YOUR ASSIGNMENT
Without changing a word, copy every line of the listing below and leave out the images.

[[ COLLECTED DATA open ]]

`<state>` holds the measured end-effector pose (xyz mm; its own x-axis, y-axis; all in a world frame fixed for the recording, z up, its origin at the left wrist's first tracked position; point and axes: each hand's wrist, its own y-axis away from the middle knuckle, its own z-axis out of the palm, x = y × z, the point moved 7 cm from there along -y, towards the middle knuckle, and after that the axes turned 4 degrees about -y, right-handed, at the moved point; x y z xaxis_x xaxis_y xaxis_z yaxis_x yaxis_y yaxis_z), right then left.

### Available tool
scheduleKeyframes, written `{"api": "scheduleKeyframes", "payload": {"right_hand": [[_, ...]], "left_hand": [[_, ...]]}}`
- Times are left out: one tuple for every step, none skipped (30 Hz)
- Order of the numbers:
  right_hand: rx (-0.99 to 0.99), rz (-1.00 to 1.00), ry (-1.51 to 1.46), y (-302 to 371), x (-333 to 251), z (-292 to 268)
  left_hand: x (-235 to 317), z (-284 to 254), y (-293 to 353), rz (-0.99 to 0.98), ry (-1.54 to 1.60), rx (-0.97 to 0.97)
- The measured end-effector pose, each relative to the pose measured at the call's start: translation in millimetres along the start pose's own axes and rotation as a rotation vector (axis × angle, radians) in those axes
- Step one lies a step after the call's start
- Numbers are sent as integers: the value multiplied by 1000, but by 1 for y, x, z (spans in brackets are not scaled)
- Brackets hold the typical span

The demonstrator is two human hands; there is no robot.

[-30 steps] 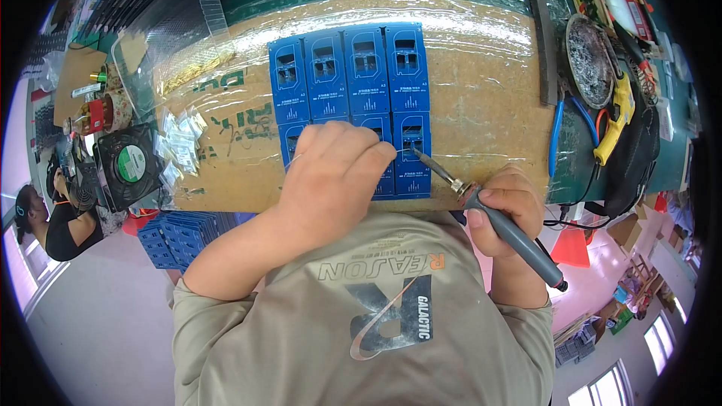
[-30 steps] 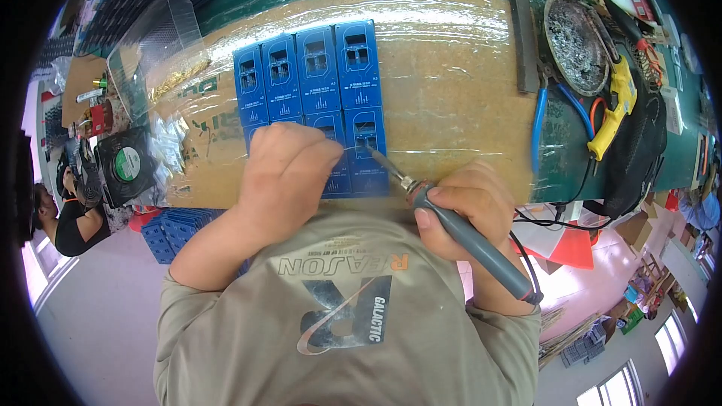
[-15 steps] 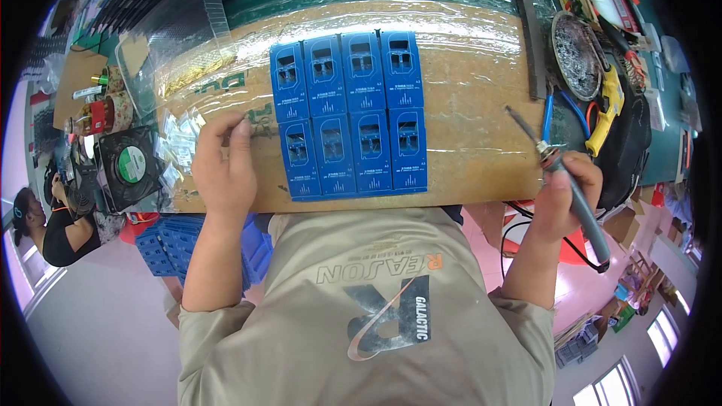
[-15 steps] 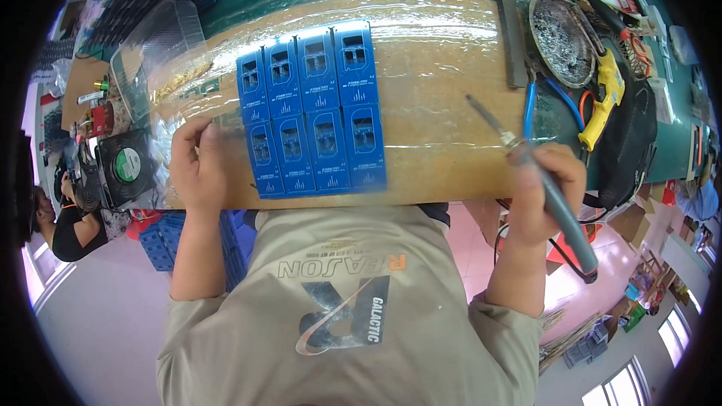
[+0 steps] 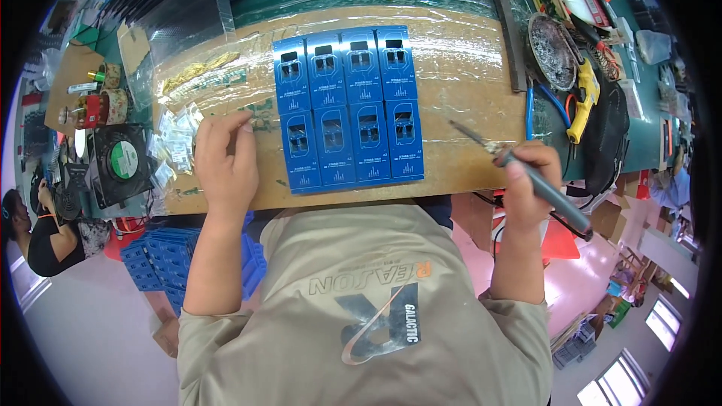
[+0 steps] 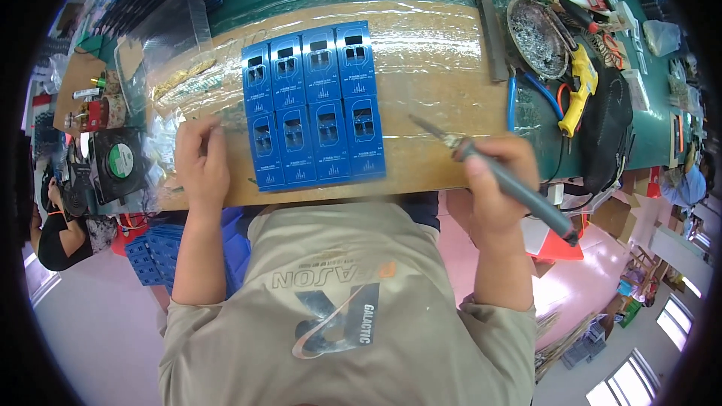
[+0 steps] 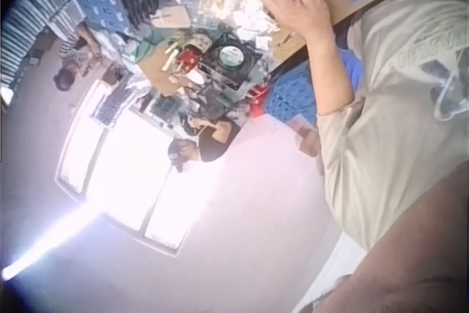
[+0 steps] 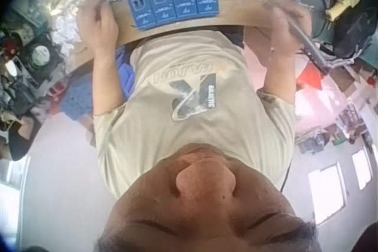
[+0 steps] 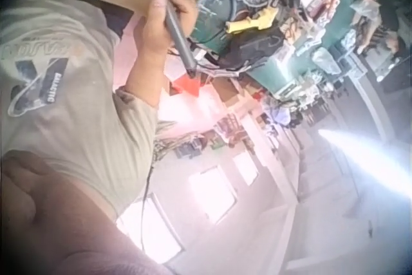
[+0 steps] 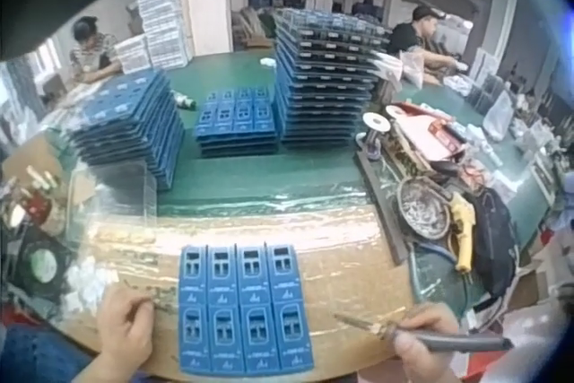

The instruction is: The person solders electronic components onto blue PCB panels using a soldering iron and soldering wire.

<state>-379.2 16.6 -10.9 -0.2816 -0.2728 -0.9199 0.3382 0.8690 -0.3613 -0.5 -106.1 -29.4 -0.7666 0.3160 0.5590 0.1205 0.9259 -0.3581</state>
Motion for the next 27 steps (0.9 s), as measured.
{"api": "scheduleKeyframes", "payload": {"right_hand": [[-32, 39, -64, 3, 1, 11], [-64, 79, -129, 6, 3, 20], [-67, 77, -128, 7, 3, 22], [-110, 84, -150, 9, 4, 27], [-153, 92, -172, 11, 5, 31], [-155, 91, -170, 11, 4, 33], [-182, 85, -149, 12, 4, 36], [-209, 78, -127, 11, 3, 38], [-211, 77, -125, 10, 3, 39], [-202, 72, -143, 10, 4, 40], [-194, 67, -160, 9, 5, 41], [-196, 65, -158, 9, 6, 40], [-198, 71, -139, 10, 8, 40], [-200, 77, -121, 10, 10, 40], [-202, 77, -121, 10, 11, 41], [-193, 70, -124, 10, 10, 41], [-183, 62, -126, 10, 10, 41], [-184, 63, -126, 10, 11, 41], [-189, 40, -102, 11, 11, 41], [-193, 15, -77, 10, 11, 40], [-194, 16, -78, 10, 12, 40], [-191, 15, -72, 10, 12, 40], [-187, 14, -67, 10, 13, 39], [-188, 14, -66, 10, 13, 38], [-186, 22, -46, 9, 14, 36], [-182, 31, -26, 9, 15, 34], [-180, 28, -23, 6, 10, 34]], "left_hand": [[-2, 1, 0, -46, -2, -15], [-2, 0, 0, -47, 0, -12], [-2, 0, 0, -48, 6, -15], [-2, 0, 0, -49, 11, -18], [-3, 0, 0, -51, 12, -16], [-3, 0, 0, -39, 2, -16], [-3, 0, 0, -28, -9, -16], [-3, 0, 0, -29, -7, -14], [-3, 0, -1, -34, -8, -16], [-2, 0, -1, -38, -9, -19], [-2, 0, -1, -40, -6, -16], [-2, 0, -1, -43, -10, -23], [-3, 0, -1, -46, -14, -30], [-3, 0, -1, -48, -13, -29], [-3, 0, -1, -43, -20, -32], [-3, 0, 0, -37, -27, -36], [-4, 0, -1, -38, -27, -36], [-4, 1, -1, -31, -26, -36], [-4, 1, -1, -23, -25, -37], [-3, 0, -2, -25, -25, -37], [-3, 1, -2, -35, -27, -45], [-3, 1, -2, -45, -28, -53], [-3, 1, -2, -46, -28, -53], [-3, 2, -3, -45, -16, -52], [-2, 3, -3, -45, -2, -50], [-1, 3, -4, -43, -1, -49], [0, 4, -4, -41, -6, -48]]}}
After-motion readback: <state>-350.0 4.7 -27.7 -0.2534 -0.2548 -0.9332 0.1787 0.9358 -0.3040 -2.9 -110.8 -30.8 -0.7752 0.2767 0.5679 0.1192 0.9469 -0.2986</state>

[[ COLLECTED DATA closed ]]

WRITTEN RESPONSE
`<state>` holds the measured end-effector pose (xyz mm; its own x-axis, y-axis; all in a world frame fixed for the recording, z up, its origin at the left wrist's first tracked position; point and axes: each hand's wrist, its own y-axis away from the middle knuckle, its own z-axis out of the palm, x = y × z, the point moved 7 cm from there along -y, towards the middle knuckle, and after that the axes turned 4 degrees about -y, right-handed, at the moved point; x y z xaxis_x xaxis_y xaxis_z yaxis_x yaxis_y yaxis_z), right then left.

### Available tool
scheduleKeyframes, written `{"api": "scheduleKeyframes", "payload": {"right_hand": [[_, ...]], "left_hand": [[_, ...]]}}`
- Times are left out: one tuple for every step, none skipped (30 Hz)
- Order of the numbers:
  right_hand: rx (-0.99 to 0.99), rz (-1.00 to 1.00), ry (-1.51 to 1.46), y (-302 to 371), x (-333 to 251), z (-292 to 268)
  left_hand: x (-235 to 317), z (-284 to 254), y (-293 to 353), rz (-0.99 to 0.98), ry (-1.54 to 1.60), rx (-0.97 to 0.97)
- The measured end-effector pose, each relative to the pose measured at the call's start: translation in millimetres along the start pose's own axes and rotation as a rotation vector (axis × angle, radians) in those axes
- Step one lies a step after the call's start
- Numbers are sent as integers: the value multiplied by 1000, but by 1 for y, x, z (spans in brackets are not scaled)
- Brackets hold the typical span

The demonstrator is two human hands; there is no robot.

[-30 steps] 
[-30 steps] 
[-15 steps] 
[-15 steps] 
[+0 steps] 
[+0 steps] 
[+0 steps] 
[+0 steps] 
[+0 steps] 
[+0 steps] 

The instruction is: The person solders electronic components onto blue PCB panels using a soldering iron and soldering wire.

<state>-379.2 16.6 -10.9 -0.2816 -0.2728 -0.9199 0.3382 0.8690 -0.3613 -0.5 -106.1 -29.4 -0.7666 0.3160 0.5590 0.1205 0.9259 -0.3581</state>
Motion for the next 27 steps (0.9 s), as measured.
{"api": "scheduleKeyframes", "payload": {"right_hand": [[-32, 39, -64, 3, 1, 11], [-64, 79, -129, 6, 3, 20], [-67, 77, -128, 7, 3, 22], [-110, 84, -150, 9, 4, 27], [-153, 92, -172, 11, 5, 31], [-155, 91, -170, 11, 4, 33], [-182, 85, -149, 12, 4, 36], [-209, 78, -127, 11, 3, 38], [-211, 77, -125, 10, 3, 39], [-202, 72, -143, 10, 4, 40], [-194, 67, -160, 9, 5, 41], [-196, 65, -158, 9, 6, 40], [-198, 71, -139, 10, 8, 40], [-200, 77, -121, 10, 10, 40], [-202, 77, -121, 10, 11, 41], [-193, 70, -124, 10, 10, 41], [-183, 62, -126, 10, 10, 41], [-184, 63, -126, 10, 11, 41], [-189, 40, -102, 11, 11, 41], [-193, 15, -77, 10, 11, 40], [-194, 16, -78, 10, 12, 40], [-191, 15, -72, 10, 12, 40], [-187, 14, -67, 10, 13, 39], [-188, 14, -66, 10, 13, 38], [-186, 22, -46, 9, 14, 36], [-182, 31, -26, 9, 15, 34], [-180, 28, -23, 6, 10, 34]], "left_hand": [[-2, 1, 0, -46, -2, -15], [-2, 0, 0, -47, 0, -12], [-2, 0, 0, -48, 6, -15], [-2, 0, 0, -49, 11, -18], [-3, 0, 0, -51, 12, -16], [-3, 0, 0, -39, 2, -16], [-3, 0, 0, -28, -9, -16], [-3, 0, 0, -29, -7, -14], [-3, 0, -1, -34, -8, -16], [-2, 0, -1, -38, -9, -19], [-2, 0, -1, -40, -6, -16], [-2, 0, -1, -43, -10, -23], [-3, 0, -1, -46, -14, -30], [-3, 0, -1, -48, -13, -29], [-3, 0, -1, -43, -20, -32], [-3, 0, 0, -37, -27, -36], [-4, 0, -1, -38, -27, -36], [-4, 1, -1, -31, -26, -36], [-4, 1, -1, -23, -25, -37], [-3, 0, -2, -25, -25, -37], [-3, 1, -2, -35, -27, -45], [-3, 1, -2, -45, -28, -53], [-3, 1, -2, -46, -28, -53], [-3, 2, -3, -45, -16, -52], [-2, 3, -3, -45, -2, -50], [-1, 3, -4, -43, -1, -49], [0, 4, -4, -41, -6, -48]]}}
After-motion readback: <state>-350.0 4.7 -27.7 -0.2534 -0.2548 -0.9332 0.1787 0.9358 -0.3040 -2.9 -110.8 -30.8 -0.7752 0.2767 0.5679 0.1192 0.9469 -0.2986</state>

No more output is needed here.